The “Trojan Horse” Technique in Popular TV
Jenji Kohan is the writer and creator of the hit new Netflix series “Orange is the New Black” which explores the fictional lives of incarcerated women. In an interview with NPR, Kohan discussed her main character Piper Chapman, a wealthy white woman who the viewers follow into the prison. Chapman, as the interview details, was Kohan’s “Trojan Horse” into the prison world. As she said beautifully:
“In a lot of ways Piper was my Trojan Horse. You’re not going to go into a network and sell a show on really fascinating tales of black women, and Latina women, and old women and criminals. But if you take this white girl, this sort of fish out of water, and you follow her in, you can then expand your world and tell all of those other stories.”
It seems like a brilliant technique to get support for a possibly controversial show: Allow the character who represents the “norm” of TV (aka white, wealthy, blonde, seemingly straight, etc) to experience the controversy and react to it as the audience would.
This interview got me to thinking, the Trojan Horse way of opening up a TV show is not a new idea at all; in fact it seems to be the basis of the writing of most popular TV on right now. For Example:
- New Girl: a sweet late- twentysomething woman is given access to the man cave of the apartment she rents a room in.
- Big Bang Theory: A ditzy blonde woman is given access to the nerdy social world of brilliant scientists.

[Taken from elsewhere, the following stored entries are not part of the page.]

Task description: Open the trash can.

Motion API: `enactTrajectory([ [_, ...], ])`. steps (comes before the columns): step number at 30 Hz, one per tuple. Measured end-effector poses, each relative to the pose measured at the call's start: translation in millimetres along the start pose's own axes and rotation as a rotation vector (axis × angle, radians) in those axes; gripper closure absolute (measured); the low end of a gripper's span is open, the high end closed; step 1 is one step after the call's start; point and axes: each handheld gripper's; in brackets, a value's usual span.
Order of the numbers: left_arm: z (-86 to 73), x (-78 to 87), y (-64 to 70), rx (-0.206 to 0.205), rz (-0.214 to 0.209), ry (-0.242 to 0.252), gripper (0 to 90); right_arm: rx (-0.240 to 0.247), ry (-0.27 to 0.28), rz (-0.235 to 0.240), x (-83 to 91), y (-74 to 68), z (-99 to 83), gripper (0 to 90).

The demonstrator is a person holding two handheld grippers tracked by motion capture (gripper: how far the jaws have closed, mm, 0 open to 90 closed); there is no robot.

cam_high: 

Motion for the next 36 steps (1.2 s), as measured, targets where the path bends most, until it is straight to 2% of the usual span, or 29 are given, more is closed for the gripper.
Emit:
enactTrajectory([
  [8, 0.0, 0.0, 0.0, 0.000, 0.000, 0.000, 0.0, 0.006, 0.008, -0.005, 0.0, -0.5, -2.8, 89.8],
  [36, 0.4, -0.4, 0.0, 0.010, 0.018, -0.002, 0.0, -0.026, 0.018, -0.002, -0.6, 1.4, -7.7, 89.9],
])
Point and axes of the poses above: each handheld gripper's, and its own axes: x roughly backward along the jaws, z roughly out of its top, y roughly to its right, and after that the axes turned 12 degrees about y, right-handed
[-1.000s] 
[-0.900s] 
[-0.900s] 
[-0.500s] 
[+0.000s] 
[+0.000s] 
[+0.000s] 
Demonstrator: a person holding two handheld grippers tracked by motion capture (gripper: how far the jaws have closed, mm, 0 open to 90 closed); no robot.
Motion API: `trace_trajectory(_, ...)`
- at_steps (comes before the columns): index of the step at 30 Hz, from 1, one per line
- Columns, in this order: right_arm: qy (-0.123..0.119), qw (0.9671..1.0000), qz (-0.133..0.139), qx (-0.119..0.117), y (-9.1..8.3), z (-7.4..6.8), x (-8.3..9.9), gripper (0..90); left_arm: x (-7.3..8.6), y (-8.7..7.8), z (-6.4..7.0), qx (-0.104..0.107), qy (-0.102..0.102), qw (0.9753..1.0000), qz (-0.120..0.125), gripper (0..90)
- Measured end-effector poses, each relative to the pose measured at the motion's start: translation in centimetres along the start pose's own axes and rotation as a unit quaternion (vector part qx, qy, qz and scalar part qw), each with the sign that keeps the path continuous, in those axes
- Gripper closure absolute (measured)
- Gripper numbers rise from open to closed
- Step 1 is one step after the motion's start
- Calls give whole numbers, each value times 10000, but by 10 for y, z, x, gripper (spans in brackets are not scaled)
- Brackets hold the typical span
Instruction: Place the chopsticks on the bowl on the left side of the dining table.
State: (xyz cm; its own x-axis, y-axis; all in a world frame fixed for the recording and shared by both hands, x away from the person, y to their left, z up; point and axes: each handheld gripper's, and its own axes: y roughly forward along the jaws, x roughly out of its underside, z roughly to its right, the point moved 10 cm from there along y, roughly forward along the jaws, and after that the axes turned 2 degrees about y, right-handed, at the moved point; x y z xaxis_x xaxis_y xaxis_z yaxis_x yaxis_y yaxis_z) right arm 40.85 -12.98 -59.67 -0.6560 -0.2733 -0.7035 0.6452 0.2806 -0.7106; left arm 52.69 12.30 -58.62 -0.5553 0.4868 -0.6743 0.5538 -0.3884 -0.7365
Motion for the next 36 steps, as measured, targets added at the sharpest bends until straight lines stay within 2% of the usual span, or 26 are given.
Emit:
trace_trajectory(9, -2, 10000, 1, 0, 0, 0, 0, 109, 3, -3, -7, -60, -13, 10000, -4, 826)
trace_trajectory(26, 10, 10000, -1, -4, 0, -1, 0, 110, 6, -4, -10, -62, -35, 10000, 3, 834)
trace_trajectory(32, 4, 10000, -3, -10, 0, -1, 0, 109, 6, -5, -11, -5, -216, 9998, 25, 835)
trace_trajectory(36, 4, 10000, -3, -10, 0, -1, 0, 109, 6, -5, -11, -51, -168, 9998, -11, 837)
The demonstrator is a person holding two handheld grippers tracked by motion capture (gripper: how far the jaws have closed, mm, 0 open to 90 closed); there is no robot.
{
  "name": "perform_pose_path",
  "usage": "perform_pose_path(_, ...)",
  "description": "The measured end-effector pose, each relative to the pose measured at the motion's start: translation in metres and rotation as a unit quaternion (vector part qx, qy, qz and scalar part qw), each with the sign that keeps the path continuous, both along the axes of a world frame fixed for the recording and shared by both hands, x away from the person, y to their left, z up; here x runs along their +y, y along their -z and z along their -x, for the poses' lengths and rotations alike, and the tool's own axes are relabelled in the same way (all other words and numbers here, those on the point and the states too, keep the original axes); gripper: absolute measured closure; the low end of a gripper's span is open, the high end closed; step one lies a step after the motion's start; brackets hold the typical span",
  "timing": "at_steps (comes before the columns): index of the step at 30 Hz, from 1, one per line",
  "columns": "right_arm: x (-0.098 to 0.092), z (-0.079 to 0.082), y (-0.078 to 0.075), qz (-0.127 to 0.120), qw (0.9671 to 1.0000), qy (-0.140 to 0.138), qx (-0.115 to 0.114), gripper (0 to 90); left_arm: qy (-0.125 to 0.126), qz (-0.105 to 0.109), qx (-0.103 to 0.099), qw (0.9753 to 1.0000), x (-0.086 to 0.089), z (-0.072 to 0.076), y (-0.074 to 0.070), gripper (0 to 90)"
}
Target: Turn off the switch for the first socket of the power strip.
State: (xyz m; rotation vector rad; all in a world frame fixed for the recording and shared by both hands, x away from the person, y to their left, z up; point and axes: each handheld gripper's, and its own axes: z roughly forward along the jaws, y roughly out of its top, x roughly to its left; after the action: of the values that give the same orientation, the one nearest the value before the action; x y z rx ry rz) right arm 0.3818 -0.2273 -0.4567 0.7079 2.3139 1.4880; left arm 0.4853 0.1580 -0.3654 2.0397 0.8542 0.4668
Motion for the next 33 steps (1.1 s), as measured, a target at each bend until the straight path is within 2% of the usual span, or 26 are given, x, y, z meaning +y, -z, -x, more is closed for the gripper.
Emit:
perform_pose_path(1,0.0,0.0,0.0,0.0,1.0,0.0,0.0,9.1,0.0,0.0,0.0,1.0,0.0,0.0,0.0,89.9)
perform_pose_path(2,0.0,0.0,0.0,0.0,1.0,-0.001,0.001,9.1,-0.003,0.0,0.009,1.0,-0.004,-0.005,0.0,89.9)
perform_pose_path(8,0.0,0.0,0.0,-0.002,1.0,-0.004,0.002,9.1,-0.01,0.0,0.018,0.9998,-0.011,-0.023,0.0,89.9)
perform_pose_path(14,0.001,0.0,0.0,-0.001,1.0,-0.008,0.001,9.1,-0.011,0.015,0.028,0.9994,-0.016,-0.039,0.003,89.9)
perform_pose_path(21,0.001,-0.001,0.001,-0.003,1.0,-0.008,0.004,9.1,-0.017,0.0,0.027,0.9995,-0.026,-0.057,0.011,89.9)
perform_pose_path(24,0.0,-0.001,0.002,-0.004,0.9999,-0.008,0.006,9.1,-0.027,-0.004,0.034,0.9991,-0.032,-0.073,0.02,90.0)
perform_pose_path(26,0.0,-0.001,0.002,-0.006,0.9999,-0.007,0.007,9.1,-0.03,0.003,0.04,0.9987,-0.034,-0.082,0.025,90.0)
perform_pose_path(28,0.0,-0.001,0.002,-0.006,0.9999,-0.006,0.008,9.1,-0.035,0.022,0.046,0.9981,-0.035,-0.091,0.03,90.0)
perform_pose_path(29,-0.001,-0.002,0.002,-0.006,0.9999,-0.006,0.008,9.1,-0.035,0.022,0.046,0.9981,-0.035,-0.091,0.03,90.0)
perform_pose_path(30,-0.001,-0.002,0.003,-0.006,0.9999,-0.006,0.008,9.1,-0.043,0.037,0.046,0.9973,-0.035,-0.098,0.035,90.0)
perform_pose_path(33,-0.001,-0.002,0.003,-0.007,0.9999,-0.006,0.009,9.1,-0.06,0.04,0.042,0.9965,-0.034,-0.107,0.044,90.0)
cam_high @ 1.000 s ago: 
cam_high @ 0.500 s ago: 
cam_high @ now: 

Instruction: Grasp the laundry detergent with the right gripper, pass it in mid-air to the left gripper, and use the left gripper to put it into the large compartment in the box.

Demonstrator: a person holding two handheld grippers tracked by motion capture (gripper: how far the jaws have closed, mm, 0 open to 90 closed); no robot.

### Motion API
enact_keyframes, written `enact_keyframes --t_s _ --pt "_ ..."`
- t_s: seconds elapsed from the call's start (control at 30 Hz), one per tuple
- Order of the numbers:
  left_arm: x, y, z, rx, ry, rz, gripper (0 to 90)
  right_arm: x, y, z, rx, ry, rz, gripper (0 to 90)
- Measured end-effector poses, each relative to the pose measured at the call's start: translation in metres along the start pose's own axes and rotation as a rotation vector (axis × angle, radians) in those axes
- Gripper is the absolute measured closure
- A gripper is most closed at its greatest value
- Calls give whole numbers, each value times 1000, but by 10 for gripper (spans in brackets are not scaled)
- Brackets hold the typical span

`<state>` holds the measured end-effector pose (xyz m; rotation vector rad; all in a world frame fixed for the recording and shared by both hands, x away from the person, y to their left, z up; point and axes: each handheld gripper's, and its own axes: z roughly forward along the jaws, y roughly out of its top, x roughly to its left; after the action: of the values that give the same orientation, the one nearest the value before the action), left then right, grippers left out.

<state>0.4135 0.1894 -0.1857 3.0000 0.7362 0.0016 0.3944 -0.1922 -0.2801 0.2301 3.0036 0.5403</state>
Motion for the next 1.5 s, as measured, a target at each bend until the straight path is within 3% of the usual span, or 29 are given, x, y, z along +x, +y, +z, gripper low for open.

- The L Word: A straight woman moves in next to a lesbian couple and gradually gains access to the lesbian social sphere.
- Glee: The show starts with Finn a popular high school jock who gains access to the Glee club
- Queer as Folk: A nervous high school boy is given access to the social group of well-to-do gay men
- Lost Girl (an underrated show that everyone should watch): A seemingly normal woman gains access to an underground SiFi community.
- Once Upon A Time: A typical woman is brought into a fairytale town where time has stopped.
- Weeds: a regular housewife experiences the drug dealing business
- Adventure Time: Even this kid’s show follows a regular 12 year old boy who explores a post-apocalyptic world
I’m sure there are many more! But this leads to a few thoughts:
- Most of the people we follow into the world of each show is a woman (or in queer as folk a gay man). You almost never see a strong masculine character experiencing a new world or gaining access to a community he was not already a part of.
- Is this because strong masculine (white) men are assumed to already have access? Is it because women are allowed more emotions to experience these new communities? Its is because women are foolish enough to get themselves into all of the drama of the show? or is it just because strong female characters are in?